[Collection entries]
• • • •

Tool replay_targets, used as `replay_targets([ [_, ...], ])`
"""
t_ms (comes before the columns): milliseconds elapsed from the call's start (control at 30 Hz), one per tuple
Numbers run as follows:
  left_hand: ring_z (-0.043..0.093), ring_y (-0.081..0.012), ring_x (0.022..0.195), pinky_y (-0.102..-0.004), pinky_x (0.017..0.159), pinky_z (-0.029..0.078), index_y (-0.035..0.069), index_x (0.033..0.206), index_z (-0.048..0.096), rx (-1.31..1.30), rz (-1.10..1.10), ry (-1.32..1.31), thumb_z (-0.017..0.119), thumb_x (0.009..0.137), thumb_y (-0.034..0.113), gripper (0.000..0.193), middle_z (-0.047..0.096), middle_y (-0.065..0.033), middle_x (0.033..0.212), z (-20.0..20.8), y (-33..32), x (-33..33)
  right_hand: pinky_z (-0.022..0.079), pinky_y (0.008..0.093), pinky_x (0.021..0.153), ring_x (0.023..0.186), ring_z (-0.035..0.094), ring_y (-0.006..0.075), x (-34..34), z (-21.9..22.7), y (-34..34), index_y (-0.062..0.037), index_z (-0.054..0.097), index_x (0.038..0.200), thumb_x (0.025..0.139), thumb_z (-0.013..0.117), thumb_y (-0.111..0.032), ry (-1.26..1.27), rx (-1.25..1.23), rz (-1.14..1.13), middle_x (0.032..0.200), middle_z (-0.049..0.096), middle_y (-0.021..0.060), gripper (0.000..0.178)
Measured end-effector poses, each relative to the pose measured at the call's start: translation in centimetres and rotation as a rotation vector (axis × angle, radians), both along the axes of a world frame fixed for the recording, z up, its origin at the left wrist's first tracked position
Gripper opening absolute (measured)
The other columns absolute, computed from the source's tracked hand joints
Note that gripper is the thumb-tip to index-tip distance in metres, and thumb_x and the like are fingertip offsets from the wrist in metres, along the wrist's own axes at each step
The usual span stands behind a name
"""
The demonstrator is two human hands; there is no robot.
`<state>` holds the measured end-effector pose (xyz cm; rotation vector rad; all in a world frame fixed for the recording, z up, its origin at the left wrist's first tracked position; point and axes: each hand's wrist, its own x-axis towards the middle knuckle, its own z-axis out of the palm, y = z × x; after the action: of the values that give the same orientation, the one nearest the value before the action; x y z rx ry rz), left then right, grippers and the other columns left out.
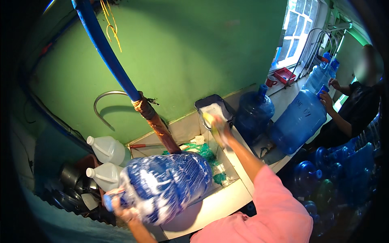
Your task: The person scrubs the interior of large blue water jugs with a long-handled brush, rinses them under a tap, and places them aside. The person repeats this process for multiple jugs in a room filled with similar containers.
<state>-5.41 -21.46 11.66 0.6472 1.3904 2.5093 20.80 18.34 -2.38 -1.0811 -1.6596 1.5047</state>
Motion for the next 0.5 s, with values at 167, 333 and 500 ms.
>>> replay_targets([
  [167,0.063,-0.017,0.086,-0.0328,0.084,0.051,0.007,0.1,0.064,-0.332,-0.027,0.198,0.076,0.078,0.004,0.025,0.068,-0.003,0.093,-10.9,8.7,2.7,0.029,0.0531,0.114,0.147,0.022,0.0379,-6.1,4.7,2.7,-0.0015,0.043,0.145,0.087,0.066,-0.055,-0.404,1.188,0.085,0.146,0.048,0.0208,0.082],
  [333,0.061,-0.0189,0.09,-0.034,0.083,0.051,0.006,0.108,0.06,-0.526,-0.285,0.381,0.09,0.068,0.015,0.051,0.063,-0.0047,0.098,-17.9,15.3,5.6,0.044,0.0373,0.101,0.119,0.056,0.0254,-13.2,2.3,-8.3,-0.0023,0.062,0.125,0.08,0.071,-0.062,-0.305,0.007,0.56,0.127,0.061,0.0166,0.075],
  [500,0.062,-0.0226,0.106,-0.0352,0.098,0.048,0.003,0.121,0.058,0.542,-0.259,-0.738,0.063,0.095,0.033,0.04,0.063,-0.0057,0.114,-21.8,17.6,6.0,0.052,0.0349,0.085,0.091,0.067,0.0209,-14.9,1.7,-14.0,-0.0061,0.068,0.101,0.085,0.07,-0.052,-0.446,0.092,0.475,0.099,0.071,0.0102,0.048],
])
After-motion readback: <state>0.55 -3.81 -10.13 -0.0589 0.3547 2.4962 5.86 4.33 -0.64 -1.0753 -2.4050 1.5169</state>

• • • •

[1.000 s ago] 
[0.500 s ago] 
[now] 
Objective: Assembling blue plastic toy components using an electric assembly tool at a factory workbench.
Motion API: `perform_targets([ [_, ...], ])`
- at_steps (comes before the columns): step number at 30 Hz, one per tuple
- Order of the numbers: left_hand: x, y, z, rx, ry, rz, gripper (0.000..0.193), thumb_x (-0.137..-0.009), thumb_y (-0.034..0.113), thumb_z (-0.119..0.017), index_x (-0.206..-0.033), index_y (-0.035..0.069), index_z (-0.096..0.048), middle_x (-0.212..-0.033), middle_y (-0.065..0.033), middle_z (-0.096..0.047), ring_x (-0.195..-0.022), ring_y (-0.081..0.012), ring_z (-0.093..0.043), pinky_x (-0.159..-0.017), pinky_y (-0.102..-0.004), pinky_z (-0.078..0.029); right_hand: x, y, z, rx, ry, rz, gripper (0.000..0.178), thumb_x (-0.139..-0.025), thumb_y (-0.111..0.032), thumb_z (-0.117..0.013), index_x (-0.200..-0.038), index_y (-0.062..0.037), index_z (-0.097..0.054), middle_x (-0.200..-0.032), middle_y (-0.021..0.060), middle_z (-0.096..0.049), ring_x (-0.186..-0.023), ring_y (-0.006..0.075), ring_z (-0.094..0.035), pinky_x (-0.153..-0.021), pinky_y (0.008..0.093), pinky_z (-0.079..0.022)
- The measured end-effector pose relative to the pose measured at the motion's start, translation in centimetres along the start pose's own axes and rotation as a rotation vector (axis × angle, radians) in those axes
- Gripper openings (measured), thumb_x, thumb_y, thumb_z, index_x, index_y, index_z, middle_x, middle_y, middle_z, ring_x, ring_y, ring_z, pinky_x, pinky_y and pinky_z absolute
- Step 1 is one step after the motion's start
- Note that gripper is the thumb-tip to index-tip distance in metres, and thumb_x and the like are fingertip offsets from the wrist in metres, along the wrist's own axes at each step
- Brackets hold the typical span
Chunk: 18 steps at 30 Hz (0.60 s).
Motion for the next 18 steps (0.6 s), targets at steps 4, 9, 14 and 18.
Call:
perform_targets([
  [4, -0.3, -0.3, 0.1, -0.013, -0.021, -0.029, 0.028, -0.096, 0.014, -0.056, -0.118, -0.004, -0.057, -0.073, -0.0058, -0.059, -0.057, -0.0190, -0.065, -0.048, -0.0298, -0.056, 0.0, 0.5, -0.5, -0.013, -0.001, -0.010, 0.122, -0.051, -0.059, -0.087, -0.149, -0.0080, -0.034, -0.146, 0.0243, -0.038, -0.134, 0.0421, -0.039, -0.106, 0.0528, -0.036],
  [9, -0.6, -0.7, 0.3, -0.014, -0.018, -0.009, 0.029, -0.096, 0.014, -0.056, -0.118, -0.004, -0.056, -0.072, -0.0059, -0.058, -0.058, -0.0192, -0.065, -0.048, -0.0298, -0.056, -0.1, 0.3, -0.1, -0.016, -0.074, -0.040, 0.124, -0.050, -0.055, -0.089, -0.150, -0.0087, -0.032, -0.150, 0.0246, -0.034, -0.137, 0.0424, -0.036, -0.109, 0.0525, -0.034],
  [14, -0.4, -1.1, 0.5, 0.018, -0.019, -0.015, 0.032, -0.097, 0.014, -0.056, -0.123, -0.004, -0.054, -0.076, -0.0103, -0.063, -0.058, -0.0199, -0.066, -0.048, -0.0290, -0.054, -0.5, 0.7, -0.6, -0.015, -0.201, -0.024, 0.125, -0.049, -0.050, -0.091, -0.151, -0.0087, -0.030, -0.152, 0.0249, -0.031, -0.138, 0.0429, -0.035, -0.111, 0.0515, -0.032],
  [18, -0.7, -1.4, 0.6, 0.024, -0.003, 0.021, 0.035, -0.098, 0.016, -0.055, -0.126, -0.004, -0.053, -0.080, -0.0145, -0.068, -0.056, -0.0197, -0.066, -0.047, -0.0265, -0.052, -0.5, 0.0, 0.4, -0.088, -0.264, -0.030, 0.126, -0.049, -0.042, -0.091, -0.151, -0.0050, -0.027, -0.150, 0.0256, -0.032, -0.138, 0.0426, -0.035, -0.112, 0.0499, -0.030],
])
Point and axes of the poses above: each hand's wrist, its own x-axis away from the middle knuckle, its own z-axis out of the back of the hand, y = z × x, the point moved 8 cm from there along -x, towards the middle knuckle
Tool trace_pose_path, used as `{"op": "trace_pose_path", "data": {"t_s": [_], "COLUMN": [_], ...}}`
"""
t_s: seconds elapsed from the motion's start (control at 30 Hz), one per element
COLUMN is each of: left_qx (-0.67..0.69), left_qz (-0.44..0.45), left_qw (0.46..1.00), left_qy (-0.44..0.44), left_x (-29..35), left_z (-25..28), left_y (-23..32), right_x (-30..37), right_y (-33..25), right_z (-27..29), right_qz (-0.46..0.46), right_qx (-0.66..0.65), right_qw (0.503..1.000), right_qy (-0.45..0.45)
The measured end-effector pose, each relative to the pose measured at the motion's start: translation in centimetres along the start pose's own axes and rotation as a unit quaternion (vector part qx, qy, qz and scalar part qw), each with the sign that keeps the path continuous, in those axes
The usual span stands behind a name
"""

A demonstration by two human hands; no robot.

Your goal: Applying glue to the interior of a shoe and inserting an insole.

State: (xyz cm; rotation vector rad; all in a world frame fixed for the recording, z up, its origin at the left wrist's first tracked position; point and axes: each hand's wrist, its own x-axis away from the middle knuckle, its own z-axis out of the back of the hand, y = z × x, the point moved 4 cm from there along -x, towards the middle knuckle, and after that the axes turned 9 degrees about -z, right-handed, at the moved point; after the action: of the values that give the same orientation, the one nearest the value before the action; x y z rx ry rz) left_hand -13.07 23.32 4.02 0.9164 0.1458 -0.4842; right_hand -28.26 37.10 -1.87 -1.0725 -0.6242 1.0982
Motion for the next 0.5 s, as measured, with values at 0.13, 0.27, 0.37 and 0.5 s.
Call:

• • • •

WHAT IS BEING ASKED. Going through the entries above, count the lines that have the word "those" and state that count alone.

RESULT BELOW. 2